MAYOR JACKSON: Evaluations will be next year, and when they do those evaluations, people will find a significant reduction of property value, not just here in Cleveland, but throughout this county, which will have a significant impact on our school system that supports itself by a property tax, and on our operating budget.
RICK KARR: So the City of Cleveland filed a lawsuit earlier this year to recover some of that money and hold Wall Street responsible for the foreclosure crisis. The suit targets twenty-one investment banks and mortgage companies that have foreclosed on thousands of Cleveland homes including Deutsche Bank, which has filed more than 4,750 foreclosure actions. Wells Fargo, with more than 4,000 and Countrywide and HSBC, which have filed about 1300 each. Cleveland didn't file suit against these banks because they made the loans in the first place, but rather because they allegedly created the environment that led to a lot of bad loans.
MAYOR JACKSON: Without them, this would not have happened. But for their actions, this would have not occurred.
RICK KARR: Banks were making a lot of money buying and selling mortgages whether the loans were sound or not. The more loans, the more money. So, the suit says, "in order...to keep pace with Wall Street's burgeoning demand" for new mortgages, the banks pushed for lower lending standards until, "Even borrowers unlikely to meet their obligations [got] loans".Jackson says the banks had to know that Cleveland would end up paying the price for what they were doing.
MAYOR JACKSON: It was very obvious that our market here in Cleveland, and in this region, could not support this model. It could not support. And that you and people cannot be — in these institutions cannot be, claim to be so brilliant to the point that they tell you, "Bring me all of your wealth, and entrust it to me, because I'm so smart that I'll know how to invest this money, guarantee you income," and then be stupid over here and ignorant, and saying that they didn't know. Now, you can't be both, they knew. But the money was too good. It was too good, and they couldn't give it up.
RICK KARR: Only 2 of the 21 banks had comments when we approached them: Wells Fargo called the lawsuit's allegations "completely unfounded" and said that "it is proud of [its] practices." HSBC said that, among other measures, it's set up a "Foreclosure Avoidance Program." But city councilman Tony Brancatelli says that isn't nearly enough.

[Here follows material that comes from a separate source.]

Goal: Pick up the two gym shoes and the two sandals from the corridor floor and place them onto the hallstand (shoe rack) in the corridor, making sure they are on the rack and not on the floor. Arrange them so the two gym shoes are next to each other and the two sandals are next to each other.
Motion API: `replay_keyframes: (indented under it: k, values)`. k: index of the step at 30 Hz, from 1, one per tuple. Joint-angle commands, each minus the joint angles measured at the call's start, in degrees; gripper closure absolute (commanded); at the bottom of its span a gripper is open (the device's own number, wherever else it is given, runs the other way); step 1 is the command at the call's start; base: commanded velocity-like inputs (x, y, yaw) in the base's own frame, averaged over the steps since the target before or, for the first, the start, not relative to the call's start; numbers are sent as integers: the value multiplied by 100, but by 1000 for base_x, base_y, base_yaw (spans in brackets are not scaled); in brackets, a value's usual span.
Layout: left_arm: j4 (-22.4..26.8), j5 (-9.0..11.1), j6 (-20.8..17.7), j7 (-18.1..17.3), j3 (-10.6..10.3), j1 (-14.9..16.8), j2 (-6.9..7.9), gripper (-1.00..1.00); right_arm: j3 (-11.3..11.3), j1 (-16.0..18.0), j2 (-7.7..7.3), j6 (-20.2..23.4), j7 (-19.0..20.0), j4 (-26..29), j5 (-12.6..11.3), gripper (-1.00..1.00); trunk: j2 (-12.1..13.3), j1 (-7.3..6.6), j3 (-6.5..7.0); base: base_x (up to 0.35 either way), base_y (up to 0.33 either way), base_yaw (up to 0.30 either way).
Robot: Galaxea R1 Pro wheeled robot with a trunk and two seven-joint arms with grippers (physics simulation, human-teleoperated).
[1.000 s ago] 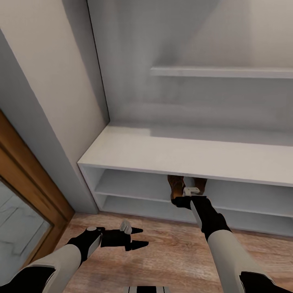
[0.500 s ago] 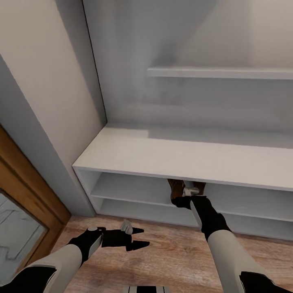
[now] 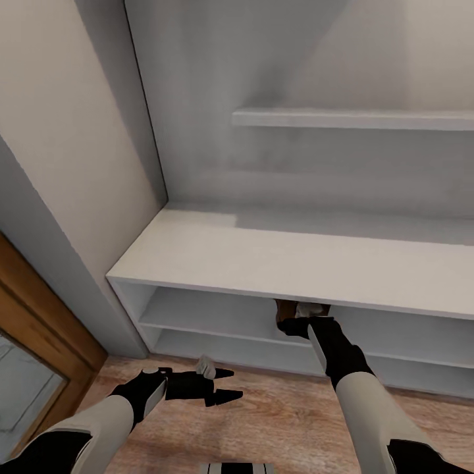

TONY BRANCATELLI: I still would like to see my pound of flesh. I want to see these mortgage companies, even though they're taking billions of dollars of losses right now, they've also had billions of dollars of profit. And we need to have these mortgage companies step to the table and say not just they're gonna give us the house, because I don't want this house. I want this house, plus $10,000 for demolition. I want this house, plus environmental remediation money, so I can come in and clean it up and reoccupy it.
RICK KARR: Even as the lawsuit moves forward, the foreclosure problem is spreading deep into Cleveland's suburbs.
JIM ROKAKIS: There's a suburb, Garfield Heights, over 1,400 vacant homes, Maple Heights, a similar number. Cleveland Heights, over a 1,000, Euclid, over a 1,000, Shaker Heights, once one of the most prestigious suburbs in America, 500. Some of these neighborhoods will not come back. They will not come back, at least as we know them. This county has lost over 90,000 people in the past seven years. No county in the country has lost more population, with the exception of New Orleans parish. And as I said to many people, they had the hurricane. And we had overzealous, unregulated lenders. And the impact was almost the same in some communities.